:: EXERCISE PROMPT ::
Run through the data and copy out every line that mentions the word "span".

:: SUPPLIED INFORMATION ::
········

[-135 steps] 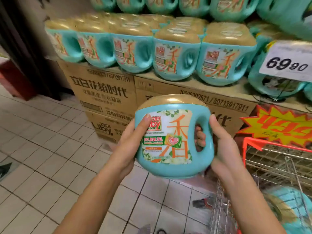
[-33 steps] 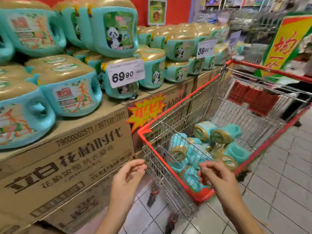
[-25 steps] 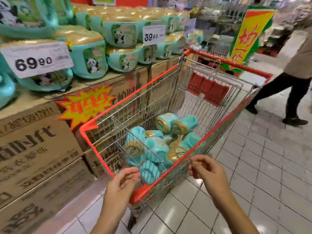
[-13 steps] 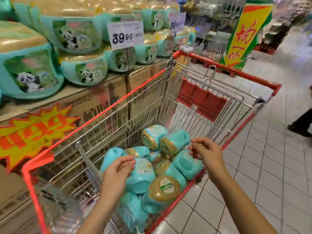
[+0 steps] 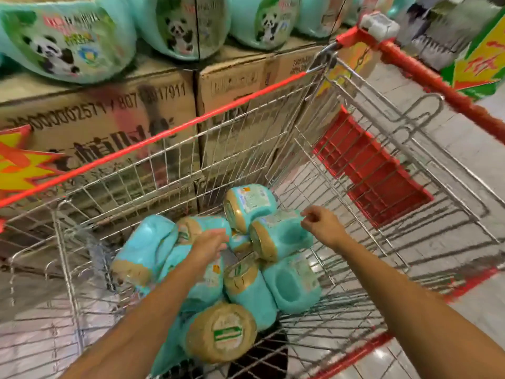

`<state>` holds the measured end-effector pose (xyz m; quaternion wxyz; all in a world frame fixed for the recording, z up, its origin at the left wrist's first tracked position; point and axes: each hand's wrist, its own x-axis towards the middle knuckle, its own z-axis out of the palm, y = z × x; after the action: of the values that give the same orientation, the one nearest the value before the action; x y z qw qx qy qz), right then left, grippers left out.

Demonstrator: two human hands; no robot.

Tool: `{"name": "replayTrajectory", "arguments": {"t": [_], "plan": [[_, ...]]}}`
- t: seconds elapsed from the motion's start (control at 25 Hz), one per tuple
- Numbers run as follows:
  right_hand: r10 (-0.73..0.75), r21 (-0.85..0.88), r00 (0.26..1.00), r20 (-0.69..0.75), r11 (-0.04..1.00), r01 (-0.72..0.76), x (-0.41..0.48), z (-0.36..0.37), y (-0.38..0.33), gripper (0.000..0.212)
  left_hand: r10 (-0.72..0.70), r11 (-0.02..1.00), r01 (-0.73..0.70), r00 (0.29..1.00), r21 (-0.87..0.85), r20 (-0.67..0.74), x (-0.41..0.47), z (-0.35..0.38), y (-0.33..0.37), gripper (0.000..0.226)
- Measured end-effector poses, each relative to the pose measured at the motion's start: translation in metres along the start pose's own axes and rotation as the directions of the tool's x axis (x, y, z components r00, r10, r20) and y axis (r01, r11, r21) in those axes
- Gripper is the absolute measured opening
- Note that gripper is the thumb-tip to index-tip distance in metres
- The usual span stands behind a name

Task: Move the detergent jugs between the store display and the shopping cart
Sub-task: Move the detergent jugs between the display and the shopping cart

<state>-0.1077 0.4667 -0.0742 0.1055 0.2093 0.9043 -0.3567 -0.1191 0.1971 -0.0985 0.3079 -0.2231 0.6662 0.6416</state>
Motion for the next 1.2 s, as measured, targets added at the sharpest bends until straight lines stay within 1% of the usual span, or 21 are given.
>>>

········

:: PROBLEM SOLUTION ::
- The usual span stands behind a name
Motion for the next 1.2 s, as measured, targets added at the sharpest bends until straight lines stay within 1% of the usual span, or 21 are given.

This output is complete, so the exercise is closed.